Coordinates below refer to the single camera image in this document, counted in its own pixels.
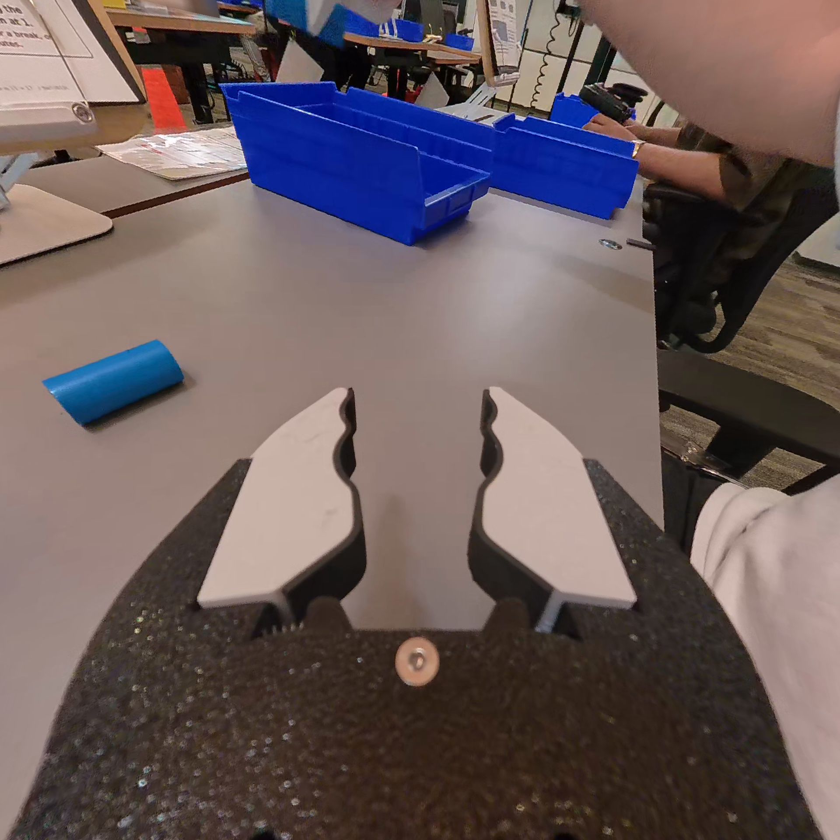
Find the blue plastic bin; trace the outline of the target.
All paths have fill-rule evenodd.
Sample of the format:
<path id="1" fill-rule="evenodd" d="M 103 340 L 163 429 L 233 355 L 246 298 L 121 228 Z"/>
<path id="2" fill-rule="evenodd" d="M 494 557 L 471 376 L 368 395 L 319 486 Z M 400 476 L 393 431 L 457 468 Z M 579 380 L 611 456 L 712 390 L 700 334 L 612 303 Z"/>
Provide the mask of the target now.
<path id="1" fill-rule="evenodd" d="M 632 142 L 512 114 L 492 128 L 496 189 L 600 219 L 627 204 L 638 173 Z"/>
<path id="2" fill-rule="evenodd" d="M 549 120 L 567 127 L 582 129 L 599 111 L 582 101 L 578 95 L 557 93 L 553 99 Z"/>
<path id="3" fill-rule="evenodd" d="M 252 183 L 404 245 L 489 192 L 491 128 L 332 82 L 222 86 Z"/>

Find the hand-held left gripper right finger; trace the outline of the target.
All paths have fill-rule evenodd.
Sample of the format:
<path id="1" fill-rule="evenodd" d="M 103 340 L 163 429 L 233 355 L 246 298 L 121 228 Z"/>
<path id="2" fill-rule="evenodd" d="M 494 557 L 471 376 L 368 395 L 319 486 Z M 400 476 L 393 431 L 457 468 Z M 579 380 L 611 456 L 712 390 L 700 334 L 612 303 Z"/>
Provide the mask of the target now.
<path id="1" fill-rule="evenodd" d="M 557 428 L 500 388 L 481 398 L 482 481 L 468 566 L 497 606 L 531 628 L 561 626 L 565 607 L 633 610 L 637 594 L 585 460 Z"/>

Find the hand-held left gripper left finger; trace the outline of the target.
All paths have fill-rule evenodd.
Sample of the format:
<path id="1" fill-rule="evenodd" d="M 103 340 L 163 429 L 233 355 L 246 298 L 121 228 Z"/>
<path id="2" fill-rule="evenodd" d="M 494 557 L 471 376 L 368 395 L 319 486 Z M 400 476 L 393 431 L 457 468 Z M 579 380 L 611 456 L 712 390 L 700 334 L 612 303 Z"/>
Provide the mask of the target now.
<path id="1" fill-rule="evenodd" d="M 335 388 L 253 454 L 197 595 L 203 609 L 272 604 L 300 623 L 319 597 L 361 582 L 366 546 L 355 470 L 354 391 Z"/>

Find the black hand-held device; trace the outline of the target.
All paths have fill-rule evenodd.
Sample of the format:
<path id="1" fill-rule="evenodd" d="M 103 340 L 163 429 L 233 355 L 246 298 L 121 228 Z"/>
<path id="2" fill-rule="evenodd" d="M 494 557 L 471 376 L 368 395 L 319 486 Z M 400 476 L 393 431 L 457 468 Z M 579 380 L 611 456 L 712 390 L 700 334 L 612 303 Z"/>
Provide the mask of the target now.
<path id="1" fill-rule="evenodd" d="M 586 105 L 619 123 L 635 119 L 635 106 L 647 95 L 647 90 L 625 82 L 617 82 L 611 86 L 592 83 L 584 85 L 579 92 L 579 98 Z"/>

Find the person's white shirt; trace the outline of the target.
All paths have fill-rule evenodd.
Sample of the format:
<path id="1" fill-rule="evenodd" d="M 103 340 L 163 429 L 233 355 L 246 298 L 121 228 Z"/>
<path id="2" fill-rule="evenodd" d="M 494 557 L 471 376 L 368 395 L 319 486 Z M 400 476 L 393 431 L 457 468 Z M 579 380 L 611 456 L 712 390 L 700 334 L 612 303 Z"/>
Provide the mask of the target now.
<path id="1" fill-rule="evenodd" d="M 820 832 L 839 838 L 839 477 L 790 497 L 724 483 L 689 559 L 749 651 Z"/>

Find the instruction sheet board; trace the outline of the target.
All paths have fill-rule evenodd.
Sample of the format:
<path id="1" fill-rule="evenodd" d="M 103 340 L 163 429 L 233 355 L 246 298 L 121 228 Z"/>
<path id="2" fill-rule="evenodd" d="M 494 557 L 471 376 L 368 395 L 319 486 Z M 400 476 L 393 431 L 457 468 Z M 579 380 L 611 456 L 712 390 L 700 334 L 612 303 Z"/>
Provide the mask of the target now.
<path id="1" fill-rule="evenodd" d="M 1 2 L 2 155 L 127 140 L 146 102 L 101 2 Z"/>
<path id="2" fill-rule="evenodd" d="M 518 2 L 476 1 L 476 22 L 486 83 L 493 89 L 512 87 L 521 57 Z"/>

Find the wood-edged desk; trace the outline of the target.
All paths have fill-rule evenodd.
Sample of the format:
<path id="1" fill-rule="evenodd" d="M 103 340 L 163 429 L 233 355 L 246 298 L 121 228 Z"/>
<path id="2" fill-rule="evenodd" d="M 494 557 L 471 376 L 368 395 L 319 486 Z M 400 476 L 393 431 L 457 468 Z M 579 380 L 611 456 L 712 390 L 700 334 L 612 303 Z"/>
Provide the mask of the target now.
<path id="1" fill-rule="evenodd" d="M 344 34 L 344 40 L 347 43 L 369 49 L 419 54 L 421 57 L 442 66 L 472 67 L 482 63 L 480 52 L 457 49 L 442 43 L 414 43 L 400 38 L 370 37 L 354 33 Z"/>
<path id="2" fill-rule="evenodd" d="M 256 36 L 257 27 L 231 17 L 183 10 L 159 14 L 136 7 L 106 7 L 105 13 L 135 66 L 181 68 L 196 123 L 212 124 L 204 67 L 211 67 L 213 79 L 220 86 L 222 65 L 231 60 L 231 45 L 243 37 Z"/>

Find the person's right forearm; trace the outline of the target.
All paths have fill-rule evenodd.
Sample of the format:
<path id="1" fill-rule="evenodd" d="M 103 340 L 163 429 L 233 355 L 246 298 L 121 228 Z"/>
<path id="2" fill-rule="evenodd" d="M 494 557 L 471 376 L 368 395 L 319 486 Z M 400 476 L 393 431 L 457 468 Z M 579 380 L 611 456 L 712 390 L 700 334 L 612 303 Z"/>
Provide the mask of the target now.
<path id="1" fill-rule="evenodd" d="M 838 170 L 839 2 L 589 1 L 584 19 L 724 140 Z"/>

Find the black mesh office chair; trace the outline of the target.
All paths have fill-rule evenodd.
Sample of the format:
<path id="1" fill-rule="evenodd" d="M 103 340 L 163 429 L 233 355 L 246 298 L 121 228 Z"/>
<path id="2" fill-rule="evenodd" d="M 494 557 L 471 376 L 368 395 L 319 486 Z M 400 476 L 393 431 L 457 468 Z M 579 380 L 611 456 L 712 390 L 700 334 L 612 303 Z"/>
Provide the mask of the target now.
<path id="1" fill-rule="evenodd" d="M 837 211 L 833 173 L 797 164 L 743 205 L 648 185 L 644 234 L 654 250 L 658 345 L 723 350 L 777 269 Z"/>

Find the clear plastic sheet sleeve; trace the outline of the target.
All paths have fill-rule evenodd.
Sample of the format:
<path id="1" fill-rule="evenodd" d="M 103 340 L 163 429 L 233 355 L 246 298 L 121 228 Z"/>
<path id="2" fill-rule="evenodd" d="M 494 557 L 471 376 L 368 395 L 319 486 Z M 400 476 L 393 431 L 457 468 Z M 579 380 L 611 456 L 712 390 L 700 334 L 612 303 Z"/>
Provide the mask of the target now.
<path id="1" fill-rule="evenodd" d="M 115 161 L 171 182 L 247 170 L 242 145 L 231 125 L 194 132 L 138 136 L 97 148 Z"/>

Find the white board stand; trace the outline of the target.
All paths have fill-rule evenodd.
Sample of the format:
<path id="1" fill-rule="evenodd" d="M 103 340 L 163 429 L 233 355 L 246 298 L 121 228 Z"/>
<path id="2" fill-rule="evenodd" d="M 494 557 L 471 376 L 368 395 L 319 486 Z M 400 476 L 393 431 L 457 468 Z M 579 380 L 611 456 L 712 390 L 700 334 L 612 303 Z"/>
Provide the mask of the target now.
<path id="1" fill-rule="evenodd" d="M 38 156 L 1 158 L 1 267 L 109 234 L 112 220 L 31 185 L 20 185 Z"/>
<path id="2" fill-rule="evenodd" d="M 479 87 L 466 101 L 447 107 L 447 112 L 474 123 L 492 124 L 503 113 L 492 108 L 497 89 L 486 83 Z"/>

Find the orange traffic cone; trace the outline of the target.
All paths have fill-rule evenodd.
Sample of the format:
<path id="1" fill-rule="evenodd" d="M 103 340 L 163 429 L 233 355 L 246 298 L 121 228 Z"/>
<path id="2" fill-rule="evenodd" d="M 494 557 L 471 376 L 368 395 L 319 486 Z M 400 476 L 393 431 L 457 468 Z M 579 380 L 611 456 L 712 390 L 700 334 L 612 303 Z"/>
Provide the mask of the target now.
<path id="1" fill-rule="evenodd" d="M 160 67 L 142 66 L 150 115 L 157 133 L 183 133 L 187 131 L 181 107 L 175 99 L 170 82 Z"/>

***

Only lines with the word "plastic" are wanted; pull each of them from the records.

ANSWER AREA:
Find the blue plastic bin; trace the outline of the target.
Find the clear plastic sheet sleeve; trace the outline of the target.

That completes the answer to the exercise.